Brian D. Lepard, professor of law at the University of Nebraska and a member of the latest drafting committee for the document, said earlier drafts and its preamble had been changed to make a stronger stand against terrorism, recognize evolution in thinking about rights, recognize the contribution religions have made to rights and emphasize that rights are everyone’s responsibility.

The preamble to the latest version states that “it is imperative that the world’s religions be included as a positive resource for human rights.” The world’s religions, it continues, “teach the fundamental truth of the oneness of the human family.”

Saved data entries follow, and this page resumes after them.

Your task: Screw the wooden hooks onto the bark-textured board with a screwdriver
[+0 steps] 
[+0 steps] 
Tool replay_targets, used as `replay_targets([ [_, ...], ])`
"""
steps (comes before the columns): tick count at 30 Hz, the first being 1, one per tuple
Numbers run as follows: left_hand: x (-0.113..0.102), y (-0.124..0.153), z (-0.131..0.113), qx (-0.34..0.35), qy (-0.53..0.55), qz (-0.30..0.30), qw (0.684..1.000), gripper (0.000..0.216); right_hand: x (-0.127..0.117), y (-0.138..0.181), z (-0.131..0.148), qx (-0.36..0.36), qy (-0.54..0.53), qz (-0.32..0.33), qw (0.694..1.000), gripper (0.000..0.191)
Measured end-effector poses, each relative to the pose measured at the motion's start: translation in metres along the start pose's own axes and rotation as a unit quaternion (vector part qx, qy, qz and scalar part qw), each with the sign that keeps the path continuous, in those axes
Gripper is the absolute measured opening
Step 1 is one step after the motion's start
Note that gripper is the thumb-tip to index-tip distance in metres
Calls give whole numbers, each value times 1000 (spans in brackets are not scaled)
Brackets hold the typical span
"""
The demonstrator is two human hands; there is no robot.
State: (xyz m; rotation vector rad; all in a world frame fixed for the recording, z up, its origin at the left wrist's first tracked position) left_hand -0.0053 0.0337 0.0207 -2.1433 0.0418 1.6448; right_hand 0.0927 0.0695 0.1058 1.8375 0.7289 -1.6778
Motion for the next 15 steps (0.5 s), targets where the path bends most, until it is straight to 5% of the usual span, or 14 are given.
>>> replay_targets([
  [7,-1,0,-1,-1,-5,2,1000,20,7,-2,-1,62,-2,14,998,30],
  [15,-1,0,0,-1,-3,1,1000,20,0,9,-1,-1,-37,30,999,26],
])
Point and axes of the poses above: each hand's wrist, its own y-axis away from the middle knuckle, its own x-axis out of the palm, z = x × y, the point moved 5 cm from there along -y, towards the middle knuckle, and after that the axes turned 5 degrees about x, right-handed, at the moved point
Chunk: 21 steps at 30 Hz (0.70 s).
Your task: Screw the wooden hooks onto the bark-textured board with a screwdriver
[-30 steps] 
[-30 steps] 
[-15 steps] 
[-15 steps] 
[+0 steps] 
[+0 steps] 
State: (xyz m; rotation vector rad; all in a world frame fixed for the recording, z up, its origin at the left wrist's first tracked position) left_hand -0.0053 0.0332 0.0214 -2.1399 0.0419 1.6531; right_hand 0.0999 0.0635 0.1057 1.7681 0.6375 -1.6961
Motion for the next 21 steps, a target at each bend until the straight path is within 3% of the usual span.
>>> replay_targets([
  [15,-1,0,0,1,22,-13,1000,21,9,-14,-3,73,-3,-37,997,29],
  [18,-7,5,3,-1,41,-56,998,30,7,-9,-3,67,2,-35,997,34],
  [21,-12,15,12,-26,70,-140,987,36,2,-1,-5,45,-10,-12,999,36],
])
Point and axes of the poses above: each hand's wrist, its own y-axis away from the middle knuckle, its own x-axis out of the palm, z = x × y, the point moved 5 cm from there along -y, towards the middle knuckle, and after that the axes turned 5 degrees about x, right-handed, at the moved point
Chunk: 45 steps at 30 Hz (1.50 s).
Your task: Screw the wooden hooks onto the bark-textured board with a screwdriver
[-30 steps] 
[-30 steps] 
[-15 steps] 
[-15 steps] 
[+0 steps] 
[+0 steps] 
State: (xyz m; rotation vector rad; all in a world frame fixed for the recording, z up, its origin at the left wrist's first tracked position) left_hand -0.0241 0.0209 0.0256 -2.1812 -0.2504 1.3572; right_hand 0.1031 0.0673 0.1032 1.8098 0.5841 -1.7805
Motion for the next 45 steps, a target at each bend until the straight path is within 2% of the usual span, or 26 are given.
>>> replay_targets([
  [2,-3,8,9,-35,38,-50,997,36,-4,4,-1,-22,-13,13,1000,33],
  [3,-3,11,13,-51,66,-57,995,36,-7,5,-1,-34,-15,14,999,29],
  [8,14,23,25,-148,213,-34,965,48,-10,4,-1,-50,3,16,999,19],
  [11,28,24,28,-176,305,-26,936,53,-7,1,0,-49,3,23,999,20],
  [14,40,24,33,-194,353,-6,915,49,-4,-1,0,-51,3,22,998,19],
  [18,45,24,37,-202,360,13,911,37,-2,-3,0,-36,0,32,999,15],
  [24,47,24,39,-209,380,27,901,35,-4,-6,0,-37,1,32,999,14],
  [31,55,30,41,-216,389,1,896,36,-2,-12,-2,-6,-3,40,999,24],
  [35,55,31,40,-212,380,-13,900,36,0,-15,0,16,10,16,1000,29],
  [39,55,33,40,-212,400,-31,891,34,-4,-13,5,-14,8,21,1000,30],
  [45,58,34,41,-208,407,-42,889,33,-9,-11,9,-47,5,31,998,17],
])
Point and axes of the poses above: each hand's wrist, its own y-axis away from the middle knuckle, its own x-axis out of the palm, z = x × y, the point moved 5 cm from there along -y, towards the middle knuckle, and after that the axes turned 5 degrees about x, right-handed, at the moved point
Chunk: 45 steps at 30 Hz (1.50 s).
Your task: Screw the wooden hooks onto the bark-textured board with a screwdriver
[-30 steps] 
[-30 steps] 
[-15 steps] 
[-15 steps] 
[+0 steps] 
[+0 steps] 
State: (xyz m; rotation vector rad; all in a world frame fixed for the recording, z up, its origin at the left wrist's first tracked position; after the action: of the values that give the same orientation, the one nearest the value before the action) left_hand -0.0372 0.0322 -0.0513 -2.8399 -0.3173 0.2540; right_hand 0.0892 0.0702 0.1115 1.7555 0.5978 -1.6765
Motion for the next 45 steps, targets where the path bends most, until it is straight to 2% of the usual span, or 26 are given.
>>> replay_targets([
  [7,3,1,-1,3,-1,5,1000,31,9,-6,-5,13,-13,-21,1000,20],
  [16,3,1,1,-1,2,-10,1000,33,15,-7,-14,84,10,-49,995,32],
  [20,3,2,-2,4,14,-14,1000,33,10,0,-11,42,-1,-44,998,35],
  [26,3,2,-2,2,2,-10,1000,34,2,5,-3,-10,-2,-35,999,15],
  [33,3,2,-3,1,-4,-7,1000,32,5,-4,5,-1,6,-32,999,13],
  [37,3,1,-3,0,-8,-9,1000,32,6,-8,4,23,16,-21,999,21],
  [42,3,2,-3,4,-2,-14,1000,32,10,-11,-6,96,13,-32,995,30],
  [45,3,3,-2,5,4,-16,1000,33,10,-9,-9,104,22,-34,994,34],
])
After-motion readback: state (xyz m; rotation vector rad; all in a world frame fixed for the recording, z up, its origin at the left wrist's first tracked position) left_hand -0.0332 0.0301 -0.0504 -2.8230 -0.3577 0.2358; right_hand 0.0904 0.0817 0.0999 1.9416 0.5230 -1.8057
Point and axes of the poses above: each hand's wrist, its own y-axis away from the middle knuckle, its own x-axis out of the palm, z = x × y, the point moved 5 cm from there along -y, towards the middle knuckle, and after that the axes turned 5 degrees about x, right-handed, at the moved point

The declaration is inspired by and seeks to complement the Universal Declaration of Human Rights adopted in 1948 by the United Nations, Sharma said. It seeks to balance what some regard as an undue emphasis on individualistic and Western values, he said, putting more emphasis on collective, as opposed to individual, rights. It also emphasizes duties as well as rights, and the responsibilities of people and organizations. Earlier drafts were presented at two predecessor conferences in Montreal in 2006 and 2011, as well as at several scholarly conferences in different countries starting in 1998.

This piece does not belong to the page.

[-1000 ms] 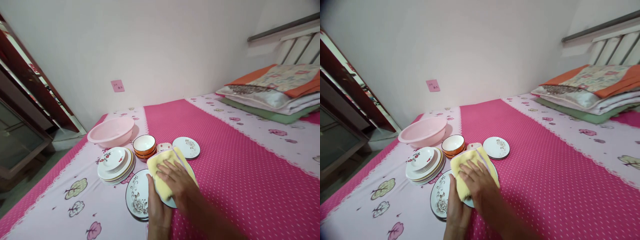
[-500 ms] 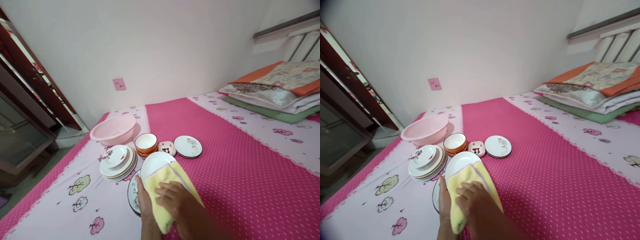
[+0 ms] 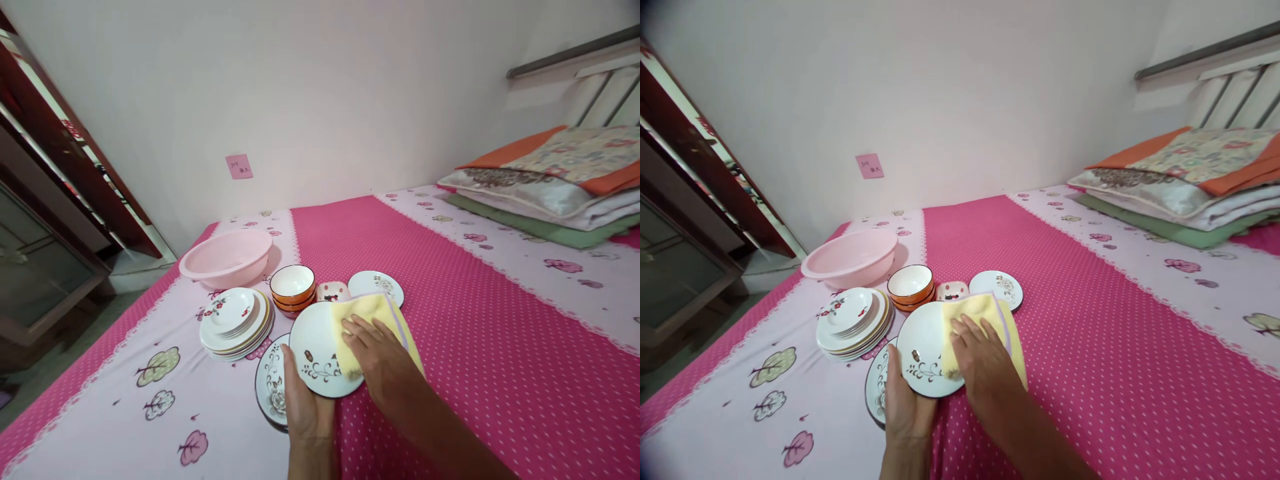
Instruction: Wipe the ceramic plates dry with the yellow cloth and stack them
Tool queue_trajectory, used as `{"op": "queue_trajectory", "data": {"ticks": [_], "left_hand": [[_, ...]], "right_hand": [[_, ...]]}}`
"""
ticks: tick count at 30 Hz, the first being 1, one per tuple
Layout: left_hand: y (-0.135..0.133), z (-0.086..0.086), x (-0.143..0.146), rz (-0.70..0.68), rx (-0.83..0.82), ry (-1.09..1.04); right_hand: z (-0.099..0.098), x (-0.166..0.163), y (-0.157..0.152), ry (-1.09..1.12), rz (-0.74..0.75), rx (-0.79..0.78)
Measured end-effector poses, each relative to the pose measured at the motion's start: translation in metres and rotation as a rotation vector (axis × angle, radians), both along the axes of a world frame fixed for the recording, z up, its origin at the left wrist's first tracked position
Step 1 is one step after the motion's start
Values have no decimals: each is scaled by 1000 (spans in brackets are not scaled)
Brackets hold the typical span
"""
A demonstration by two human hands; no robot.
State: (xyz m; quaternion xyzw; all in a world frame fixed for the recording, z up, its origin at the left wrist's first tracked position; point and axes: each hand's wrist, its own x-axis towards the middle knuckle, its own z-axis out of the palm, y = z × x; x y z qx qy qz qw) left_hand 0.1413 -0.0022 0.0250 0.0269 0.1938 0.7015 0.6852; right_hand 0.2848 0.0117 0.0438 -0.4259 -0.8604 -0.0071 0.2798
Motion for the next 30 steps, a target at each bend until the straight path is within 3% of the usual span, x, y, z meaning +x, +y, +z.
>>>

More than 500 scholars and others attended to the conference. Speakers at this year’s conference included Karen Armstrong, the bestselling British historian of religions and author of the recent “Fields of Blood: Religion and the History of Violence;” veteran ecumenist Gregory Baum, of Montreal; U.S. speaker and author on mind-body healing Deepak Chopra; U.S. theologian Harvey Cox; Susannah Heschel, professor of Jewish studies at Dartmouth College in New Hampshire; Amir Hussain, professor of theological studies, specializing in Islam, at Marymount University in Los Angeles; Indian guru Sri Sri Ravi Shankar; Manjit Singh, Sikh chaplain at McGill; and Charles Taylor, professor emeritus at McGill and a prominent philosopher and activist.

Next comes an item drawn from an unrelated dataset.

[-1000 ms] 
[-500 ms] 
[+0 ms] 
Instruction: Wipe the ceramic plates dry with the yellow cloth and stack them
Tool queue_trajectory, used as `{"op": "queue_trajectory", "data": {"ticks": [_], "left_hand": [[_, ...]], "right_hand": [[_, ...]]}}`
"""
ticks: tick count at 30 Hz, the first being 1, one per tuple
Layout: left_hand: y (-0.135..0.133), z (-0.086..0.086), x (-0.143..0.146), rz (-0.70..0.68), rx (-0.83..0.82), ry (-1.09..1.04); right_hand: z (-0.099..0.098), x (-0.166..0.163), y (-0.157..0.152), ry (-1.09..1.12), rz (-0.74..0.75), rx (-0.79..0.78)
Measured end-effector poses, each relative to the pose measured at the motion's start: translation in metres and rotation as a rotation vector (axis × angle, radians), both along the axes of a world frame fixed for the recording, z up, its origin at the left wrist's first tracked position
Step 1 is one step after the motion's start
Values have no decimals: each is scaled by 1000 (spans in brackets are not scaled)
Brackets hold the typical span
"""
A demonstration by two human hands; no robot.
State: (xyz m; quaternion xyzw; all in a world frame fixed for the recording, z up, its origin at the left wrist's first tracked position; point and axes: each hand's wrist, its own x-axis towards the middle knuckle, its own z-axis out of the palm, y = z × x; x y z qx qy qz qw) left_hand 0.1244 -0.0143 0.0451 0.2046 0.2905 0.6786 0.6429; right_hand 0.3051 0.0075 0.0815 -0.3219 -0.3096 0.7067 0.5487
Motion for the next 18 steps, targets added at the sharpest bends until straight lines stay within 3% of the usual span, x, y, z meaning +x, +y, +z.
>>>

Iranian civil rights advocate and Nobel Prize laureate Shirin Ebadi, who presented a draft of the declaration at the 2006 Montreal conference, sent a videotaped message.

In a message released just before the conference, Sharma, a Hindu, said recent conflict in the Middle East, terrorist attacks elsewhere, controversy in the U.S. presidential election campaign and other events served to underline the document’s importance.

“We did not anticipate this summer of fatal fanaticism when we decided to hold the Third Global Conference on World’s Religions after September 11 in Montreal this year,” he said. “Little did we know while we were planning the conference that its purpose and goal would become even more relevant today.”

The preamble also states that “the conscience of people of faith has been shaken by individuals and authorities within the world’s religions who have failed to defend human rights and have committed atrocities and violations of human rights in the name of religion, including acts of terrorism.”